Bonaparte's legacy has some relevance in this day and age.

“The principles of honour, courage, family values, and justice are universal and timeless virtues, which were the means and ends of Bonaparte’s actions. In this ever-changing world that is dependent on speed, technology and hard work, we should never forget our humanity. This concept is universal, to the Arab world and the rest of our planet,” says Aslan.

Le Code de Napoleon is the biggest legacy of Bonaparte for present and future generations. It encompassed both civil and criminal laws and is still used in France and in many parts of the world. It calls for gender parity and the concept of freedom transcends time.

Fahed did meticulous research on Bonaparte’s life.

“He read several books and encyclopedias on Bonaparte, Napoleonic wars, his family, his marshals, and adversaries, as well as philosophers, thinkers and other relevant people of that era. He also visited the famous French libraries, military museums, castles and battlefields of Bonaparte,” says Aslan.

“Inspiration, time and energy are the essence of the book. My father used to write when he felt relaxed and was in the right state of mind,” he adds.

Fahed always stated that the biggest mistake that Bonaparte made in the Iberian Peninsula war was to stay put.

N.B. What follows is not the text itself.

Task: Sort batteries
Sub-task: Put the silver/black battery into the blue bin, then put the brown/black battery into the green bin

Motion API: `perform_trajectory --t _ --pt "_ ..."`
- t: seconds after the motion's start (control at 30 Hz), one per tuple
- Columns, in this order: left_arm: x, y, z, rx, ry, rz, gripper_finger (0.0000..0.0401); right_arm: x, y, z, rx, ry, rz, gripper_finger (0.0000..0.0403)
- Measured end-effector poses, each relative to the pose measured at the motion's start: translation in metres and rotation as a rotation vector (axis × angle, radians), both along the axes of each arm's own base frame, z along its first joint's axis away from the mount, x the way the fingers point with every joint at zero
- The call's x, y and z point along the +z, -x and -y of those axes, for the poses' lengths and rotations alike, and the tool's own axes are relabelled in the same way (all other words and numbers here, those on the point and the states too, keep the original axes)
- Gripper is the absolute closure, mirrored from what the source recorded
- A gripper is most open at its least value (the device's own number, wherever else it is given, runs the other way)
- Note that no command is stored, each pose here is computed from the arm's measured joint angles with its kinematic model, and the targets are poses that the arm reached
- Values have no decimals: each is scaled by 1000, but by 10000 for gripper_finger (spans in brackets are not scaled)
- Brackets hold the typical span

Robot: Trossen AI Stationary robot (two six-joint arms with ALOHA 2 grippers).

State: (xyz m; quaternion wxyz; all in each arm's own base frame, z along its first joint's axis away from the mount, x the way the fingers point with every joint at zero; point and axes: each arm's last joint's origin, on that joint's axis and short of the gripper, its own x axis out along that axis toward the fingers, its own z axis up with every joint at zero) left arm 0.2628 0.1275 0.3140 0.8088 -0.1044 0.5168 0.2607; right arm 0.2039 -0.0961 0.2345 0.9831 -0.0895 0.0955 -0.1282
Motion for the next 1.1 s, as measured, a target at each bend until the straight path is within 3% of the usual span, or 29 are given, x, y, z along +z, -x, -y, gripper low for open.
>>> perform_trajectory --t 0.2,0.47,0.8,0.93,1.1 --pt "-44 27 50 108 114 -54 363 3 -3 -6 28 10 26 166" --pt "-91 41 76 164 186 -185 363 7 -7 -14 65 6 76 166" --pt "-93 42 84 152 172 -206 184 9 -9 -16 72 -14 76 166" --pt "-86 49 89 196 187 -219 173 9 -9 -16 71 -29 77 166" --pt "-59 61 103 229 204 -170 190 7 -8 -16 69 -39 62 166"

Initially, the Spaniards were his allies, but later turned against him when Bonaparte decided to stay and put his brother Joseph on the Spanish throne, which deeply angered and offended them.

He should have instead gone in when he needed to act against the Portuguese resistance. He had tied up more than 200,000 French troops in Spain and Portugal, which was also a blessing in disguise for England. His choice of appointing Marshal Junot to conduct the Spanish campaign against the Portuguese was also a decidedly bad decision and was based on friendship rather than merit. Instead of fortifying the Portuguese coastline against the English marauders, Junot squandered instead his time in philandering with Portuguese women, the book delineates.

Many leaders, thinkers and philosophers had envisaged in the history of Europe a United Europe, such as a European League, European Parliament or a form of European Front against the enemy outside. However, Bonaparte was the closest to this vision. He always envisaged the United States of Europe on the lines of the USA. Bonaparte did unite more states and countries in Europe as compared to present European Union (EU) members and in a brief span of time. Although many view Bonaparte as a warmonger, my father always thought of him as a man whose goal was to unite Europe and attain lasting peace for the region.

He was a victim of ineluctable fate.

“Perhaps, it’s easy to reflect on the mistakes of Bonaparte such as in the Iberian Peninsula or his Russian campaign. It was clearly not worth pursuing Portugal — an ally of England — by entering through Spain. Or of entering into Russia, which was known for its hidden territories, unforgiving climatic conditions, and great difficulties in maintaining supply and logistics lines in the vast swathes of varied geography. It may have saved his empire or at least may have contained it, if Bonaparte would have accepted some indignant form of a sacrificial peace agreement, against other rising and competing European nations. But that would have been completely out of line with his character,” Aslan adds.